Надя поймала себя на том, что внезапная тишина стала больно давить ей на уши. Она была очень странная, эта тишина, неестественная для такого количества людей, собравшихся в одном месте.
– Теперь внимание! – продолжил Генрих. – Приказ номер один…
Надя, напряжённо вслушиваясь в незнакомые слова, покосилась на Веру, поразилась мучительному выражению её лица. Потом догадалась, в чём дело.
Вера, благодаря своему знанию немецкого, воспринимала информацию раньше, чем все остальные. Когда переводчик ещё только начинал говорить, она уже понимала, какую реакцию вызовет сейчас приказ номер один у её земляков.
– Завтра в девять ноль-ноль все женщины возраста от восемнадцати до тридцати пяти лет включительно обязаны собраться здесь на площади с вещами. Они отправятся на работу в Германию. Неявившиеся будут строго наказаны. Повторяю – у меня есть полномочия в случае неподчинения и невыполнения приказов применять любые меры наказания вплоть до смертной казни!
На этот раз, как только переводчик закончил, в толпе послышались крики и плач.
Подруги переглянулись.
– Надь, я не могу в Германию, – сухими губами прошептала Вера. – Мне к Наташке надо.
– Я тоже не поеду. Я лучше умру, – коротко ответила Надя.
– Вы зря так волнуетесь, женщины, – тем временем продолжал комендант. – Вам не о чем беспокоиться, вы будете работать в превосходных условиях, сможете поддерживать ваших родных, посылать им деньги. Лучшие из вас будут определены в качестве прислуги в хорошие немецкие дома. Великая Германия ценит качественных работников. Если вы будете честно работать на своём месте, у вас не возникнет никаких забот и проблем.

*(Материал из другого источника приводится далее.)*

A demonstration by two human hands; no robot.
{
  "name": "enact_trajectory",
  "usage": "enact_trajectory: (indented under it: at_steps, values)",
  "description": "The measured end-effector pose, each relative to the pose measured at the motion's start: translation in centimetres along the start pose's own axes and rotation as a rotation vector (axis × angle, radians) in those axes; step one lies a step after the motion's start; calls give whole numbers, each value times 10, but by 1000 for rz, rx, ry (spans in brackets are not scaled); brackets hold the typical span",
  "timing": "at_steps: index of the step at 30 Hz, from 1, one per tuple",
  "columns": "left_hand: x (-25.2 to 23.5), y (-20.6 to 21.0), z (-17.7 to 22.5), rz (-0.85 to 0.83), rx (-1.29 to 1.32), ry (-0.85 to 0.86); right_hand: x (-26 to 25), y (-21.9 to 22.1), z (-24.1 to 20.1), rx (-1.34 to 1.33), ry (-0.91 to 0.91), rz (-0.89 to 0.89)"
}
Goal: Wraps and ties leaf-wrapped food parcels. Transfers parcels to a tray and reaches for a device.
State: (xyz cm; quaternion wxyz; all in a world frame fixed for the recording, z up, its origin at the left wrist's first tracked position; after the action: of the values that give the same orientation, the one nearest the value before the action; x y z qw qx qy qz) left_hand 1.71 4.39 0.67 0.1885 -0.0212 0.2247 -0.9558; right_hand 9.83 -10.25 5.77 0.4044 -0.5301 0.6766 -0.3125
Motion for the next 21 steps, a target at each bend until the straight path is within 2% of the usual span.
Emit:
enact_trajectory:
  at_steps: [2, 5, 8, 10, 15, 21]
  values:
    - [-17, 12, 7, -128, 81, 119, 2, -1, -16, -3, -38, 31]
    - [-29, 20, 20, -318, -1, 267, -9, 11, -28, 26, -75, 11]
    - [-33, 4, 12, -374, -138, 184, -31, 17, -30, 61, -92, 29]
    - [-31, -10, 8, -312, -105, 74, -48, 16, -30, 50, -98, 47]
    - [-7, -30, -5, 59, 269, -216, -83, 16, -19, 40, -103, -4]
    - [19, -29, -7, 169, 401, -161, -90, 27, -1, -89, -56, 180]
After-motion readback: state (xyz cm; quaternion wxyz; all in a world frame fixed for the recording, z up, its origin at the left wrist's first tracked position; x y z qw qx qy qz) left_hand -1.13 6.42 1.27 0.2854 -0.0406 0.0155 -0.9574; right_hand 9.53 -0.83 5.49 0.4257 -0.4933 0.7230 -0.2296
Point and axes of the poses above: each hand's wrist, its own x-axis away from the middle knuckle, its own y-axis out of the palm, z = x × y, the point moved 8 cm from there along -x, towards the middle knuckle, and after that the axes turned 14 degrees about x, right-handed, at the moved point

Он сделал передышку, дал возможность перевести сказанное, потом сразу же продолжил:
– Приказ номер два. Весь скот, запасы зерна и продовольствия поступают в распоряжение немецкого командования. Продовольственная комиссия обойдёт все дома в течение сегодняшнего и завтрашнего дня. Все беспрекословно должны выполнять её требования. Утаивание каких-либо продуктов будет рассматриваться как саботаж и приравниваться к преступлению перед Германией.
Генрих Штольц снова замолчал, подождал, пока закончится перевод, затем добавил:
– А сейчас все свободны.
При этом он сделал лёгкое, как бы прощальное движение головой, взглянул на переводчика, а затем с удивлением уставился на толпу. Его предупреждали, что русские странный, упрямый народ. Похоже, его не обманули. Несмотря на то что этим людям было чётко сказано, что они могут идти, все по-прежнему молча, по-бараньему, стояли на месте.